▸ Work instruction:
Leaving out the images, repeat all the lines below exactly.

▸ Dataset content:
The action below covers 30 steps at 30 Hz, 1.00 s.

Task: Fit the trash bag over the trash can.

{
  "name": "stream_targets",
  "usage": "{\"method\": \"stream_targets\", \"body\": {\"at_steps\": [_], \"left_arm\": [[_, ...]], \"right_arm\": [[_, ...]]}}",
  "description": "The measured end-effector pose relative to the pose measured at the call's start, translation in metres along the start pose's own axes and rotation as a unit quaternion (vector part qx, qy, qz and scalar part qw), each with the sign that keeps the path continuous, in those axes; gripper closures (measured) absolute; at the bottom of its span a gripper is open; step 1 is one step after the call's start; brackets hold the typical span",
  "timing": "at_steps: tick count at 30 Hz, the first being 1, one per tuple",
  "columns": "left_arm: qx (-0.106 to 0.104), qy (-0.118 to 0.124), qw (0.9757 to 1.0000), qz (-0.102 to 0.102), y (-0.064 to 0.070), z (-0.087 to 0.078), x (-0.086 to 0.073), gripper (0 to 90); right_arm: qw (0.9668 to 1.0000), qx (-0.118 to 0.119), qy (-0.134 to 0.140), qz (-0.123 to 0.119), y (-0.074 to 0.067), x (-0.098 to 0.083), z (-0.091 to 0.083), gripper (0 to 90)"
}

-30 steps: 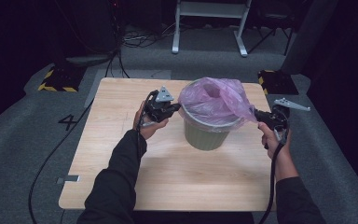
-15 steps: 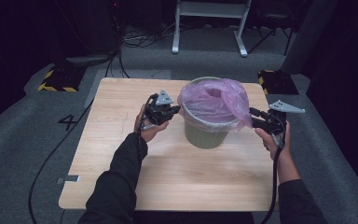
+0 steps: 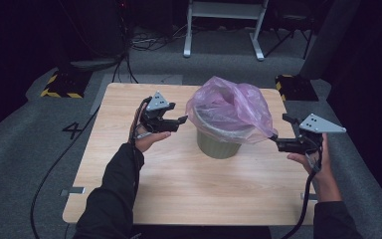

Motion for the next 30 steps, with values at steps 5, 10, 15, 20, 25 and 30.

▸ Solution to this problem:
The action below covers 30 steps at 30 Hz, 1.00 s.

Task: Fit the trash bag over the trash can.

{
  "name": "stream_targets",
  "usage": "{\"method\": \"stream_targets\", \"body\": {\"at_steps\": [_], \"left_arm\": [[_, ...]], \"right_arm\": [[_, ...]]}}",
  "description": "The measured end-effector pose relative to the pose measured at the call's start, translation in metres along the start pose's own axes and rotation as a unit quaternion (vector part qx, qy, qz and scalar part qw), each with the sign that keeps the path continuous, in those axes; gripper closures (measured) absolute; at the bottom of its span a gripper is open; step 1 is one step after the call's start; brackets hold the typical span",
  "timing": "at_steps: tick count at 30 Hz, the first being 1, one per tuple",
  "columns": "left_arm: qx (-0.106 to 0.104), qy (-0.118 to 0.124), qw (0.9757 to 1.0000), qz (-0.102 to 0.102), y (-0.064 to 0.070), z (-0.087 to 0.078), x (-0.086 to 0.073), gripper (0 to 90); right_arm: qw (0.9668 to 1.0000), qx (-0.118 to 0.119), qy (-0.134 to 0.140), qz (-0.123 to 0.119), y (-0.074 to 0.067), x (-0.098 to 0.083), z (-0.091 to 0.083), gripper (0 to 90)"
}

-30 steps: 
-15 steps: 
+0 steps: 

Motion for the next 30 steps, with values at steps 5, 10, 15, 20, 25 and 30.

Work on the exercise is now finished.